The trouble with publishers (Part 2: Let’s talk self-publishing)

The book I sold to a 'traditional' publisher after publishing the first edition myself. They did give it a new cover - which I designed for them .

Lots of places define self-publishing as publishing projects that authors pay for themselves.  I’m going to dispute that definition and see if we can’t come up with a better understanding of the varieties of models available today.  My own backstory in publishing obviously informs my personal perspective – but stay with me and see if you don’t agree.

My foray into vanity publishing, a model of self-publishing whose very name is a pejorative, gave me a first glance at what it means to be completely in charge of your publishing venture, but more than that, it taught me what it means to be the only one who takes risks in the process – financial or otherwise.

What exactly is self-publishing?

Let’s consider some of the definitions I’ve found online:

Wikipedia (arguably an authority on online self-publishing) defines self-publishing as “the publication of any book or other media by the author of the work without involvement of an established third-party publisher.  The author is responsible and in control of the entire process…”[1]   Clearly the basis of this definition sits firmly on the absence of an established third-party publisher which naturally begs the question of what precisely is an established third-party publisher?  Does this mean it is not self-published if your friend says, “I’ll publish your book if you pay, and you can have complete control”?  Third-party, perhaps but established?  So, then what does it mean to be “established”?  Does that mean if you or I open a new publishing house we are a party to self-publishing because we haven’t been around long?  Or are we all right if we’re incorporated?  So many questions, so much vagueness.

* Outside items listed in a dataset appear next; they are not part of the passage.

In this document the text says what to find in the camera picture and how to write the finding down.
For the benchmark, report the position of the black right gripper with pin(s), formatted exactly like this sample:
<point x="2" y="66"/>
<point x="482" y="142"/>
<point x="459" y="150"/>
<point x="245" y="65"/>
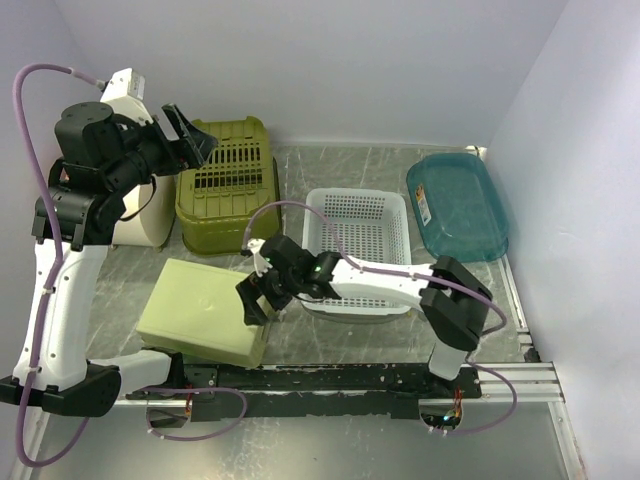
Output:
<point x="250" y="289"/>

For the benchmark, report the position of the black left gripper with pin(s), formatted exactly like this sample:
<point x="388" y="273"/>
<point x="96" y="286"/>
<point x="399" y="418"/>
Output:
<point x="176" y="156"/>

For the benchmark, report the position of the pale yellow perforated basket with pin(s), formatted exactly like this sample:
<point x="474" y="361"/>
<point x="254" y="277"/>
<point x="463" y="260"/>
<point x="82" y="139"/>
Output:
<point x="195" y="310"/>

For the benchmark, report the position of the olive green plastic tub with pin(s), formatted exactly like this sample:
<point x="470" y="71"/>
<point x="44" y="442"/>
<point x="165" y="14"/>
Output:
<point x="215" y="203"/>

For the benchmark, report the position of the white plastic tray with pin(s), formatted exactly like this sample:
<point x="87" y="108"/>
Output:
<point x="372" y="225"/>

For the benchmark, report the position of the translucent blue plastic container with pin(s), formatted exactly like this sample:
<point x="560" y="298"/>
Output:
<point x="457" y="208"/>

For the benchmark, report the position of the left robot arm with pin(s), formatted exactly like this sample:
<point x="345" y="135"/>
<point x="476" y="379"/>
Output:
<point x="105" y="155"/>

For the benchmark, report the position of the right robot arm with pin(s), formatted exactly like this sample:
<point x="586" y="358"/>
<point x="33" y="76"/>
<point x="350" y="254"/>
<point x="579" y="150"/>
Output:
<point x="454" y="302"/>

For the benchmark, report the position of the beige cylindrical roll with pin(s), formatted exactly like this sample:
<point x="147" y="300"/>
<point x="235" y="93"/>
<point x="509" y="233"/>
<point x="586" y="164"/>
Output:
<point x="151" y="226"/>

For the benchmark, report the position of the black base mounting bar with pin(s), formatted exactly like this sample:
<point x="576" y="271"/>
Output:
<point x="295" y="391"/>

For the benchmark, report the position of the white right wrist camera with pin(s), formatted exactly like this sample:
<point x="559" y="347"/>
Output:
<point x="253" y="250"/>

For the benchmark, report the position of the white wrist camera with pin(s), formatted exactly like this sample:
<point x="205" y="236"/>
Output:
<point x="124" y="93"/>
<point x="253" y="250"/>

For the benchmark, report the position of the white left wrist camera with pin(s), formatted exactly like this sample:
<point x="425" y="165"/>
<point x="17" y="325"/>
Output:
<point x="124" y="93"/>

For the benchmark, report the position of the aluminium front frame rail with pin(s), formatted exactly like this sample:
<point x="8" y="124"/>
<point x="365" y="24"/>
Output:
<point x="517" y="429"/>

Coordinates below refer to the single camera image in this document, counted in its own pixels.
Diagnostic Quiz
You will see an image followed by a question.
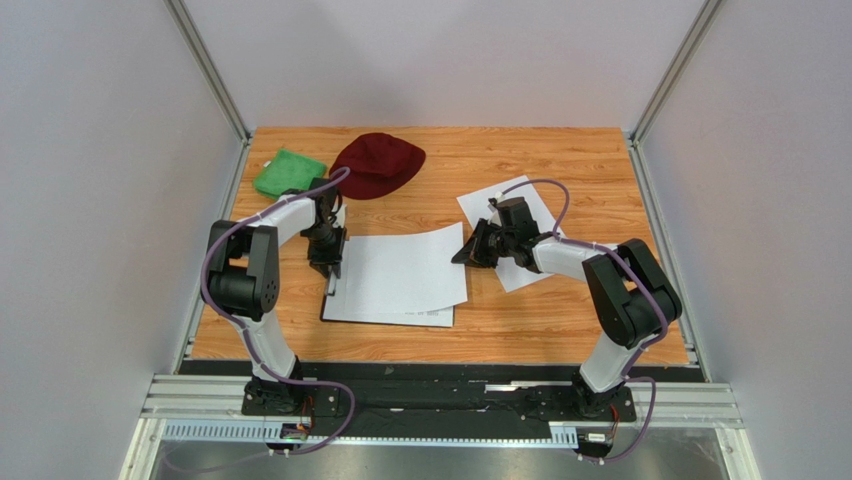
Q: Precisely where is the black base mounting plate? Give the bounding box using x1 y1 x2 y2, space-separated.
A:
178 359 707 441

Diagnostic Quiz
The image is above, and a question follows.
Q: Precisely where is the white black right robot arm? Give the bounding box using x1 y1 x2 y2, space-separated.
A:
452 197 683 418

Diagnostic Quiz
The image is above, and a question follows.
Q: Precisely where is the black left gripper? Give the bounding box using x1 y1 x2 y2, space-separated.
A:
304 223 348 278

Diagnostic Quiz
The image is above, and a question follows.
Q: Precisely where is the black clipboard folder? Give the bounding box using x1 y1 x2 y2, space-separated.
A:
319 292 456 329

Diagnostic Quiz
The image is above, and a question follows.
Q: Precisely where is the dark red cap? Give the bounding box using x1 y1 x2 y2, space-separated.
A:
329 132 426 200

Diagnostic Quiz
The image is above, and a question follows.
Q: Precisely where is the aluminium frame rail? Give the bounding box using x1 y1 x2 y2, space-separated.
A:
125 375 759 479

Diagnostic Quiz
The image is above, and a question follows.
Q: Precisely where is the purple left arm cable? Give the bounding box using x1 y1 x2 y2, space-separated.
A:
159 166 357 467

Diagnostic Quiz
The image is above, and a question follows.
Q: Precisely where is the green folded cloth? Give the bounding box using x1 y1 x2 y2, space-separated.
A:
253 149 327 200

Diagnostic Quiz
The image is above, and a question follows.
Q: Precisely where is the white paper sheet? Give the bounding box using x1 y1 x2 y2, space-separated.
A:
343 223 468 314
456 174 620 294

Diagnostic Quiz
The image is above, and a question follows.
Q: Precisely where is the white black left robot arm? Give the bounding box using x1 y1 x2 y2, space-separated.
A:
201 178 346 415

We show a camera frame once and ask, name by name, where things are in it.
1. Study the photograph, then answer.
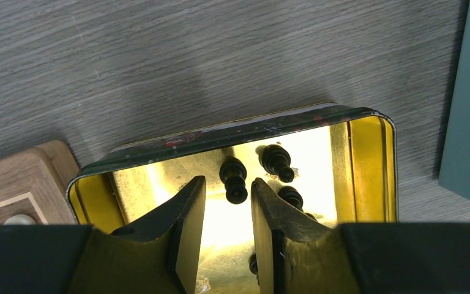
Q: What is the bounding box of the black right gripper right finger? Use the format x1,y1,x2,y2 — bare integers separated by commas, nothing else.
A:
251,178,361,293

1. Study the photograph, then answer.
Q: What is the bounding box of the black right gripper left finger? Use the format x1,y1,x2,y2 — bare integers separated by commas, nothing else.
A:
67,176,206,293

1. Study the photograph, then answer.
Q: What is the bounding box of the yellow metal tray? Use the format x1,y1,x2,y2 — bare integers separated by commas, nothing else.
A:
67,102,398,293

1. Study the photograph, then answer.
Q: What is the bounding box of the black chess piece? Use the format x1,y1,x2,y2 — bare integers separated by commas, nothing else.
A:
277,186,317,221
219,157,248,205
259,145,295,183

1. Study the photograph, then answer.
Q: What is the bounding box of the wooden chess board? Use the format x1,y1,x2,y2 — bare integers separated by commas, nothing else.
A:
0,140,78,225

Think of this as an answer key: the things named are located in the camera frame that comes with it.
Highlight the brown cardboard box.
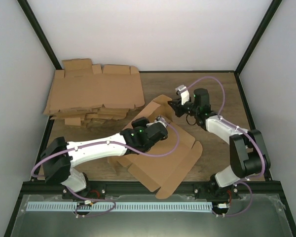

Writing in Publishing Perspectives, Edward Nawotka moans about self-publishing being too, well, selfish.  He suggests that so-called self-publishers can only call themselves “publishers” if they have actually worked to publish someone else’s work.  He says…

…It’s my personal belief that a DIYer or self-publisher should not call themselves a “publisher” until they take risk and responsibility for publishing another person’s work, which in turn is taking responsibility for another author’s wellbeing. Yes, you can argue the semantics of it as much as you like, but until that point a self-publisher is merely a “printer” (digital or conventional, sophisticated or not) adopting an honorific that they don’t deserve.[2]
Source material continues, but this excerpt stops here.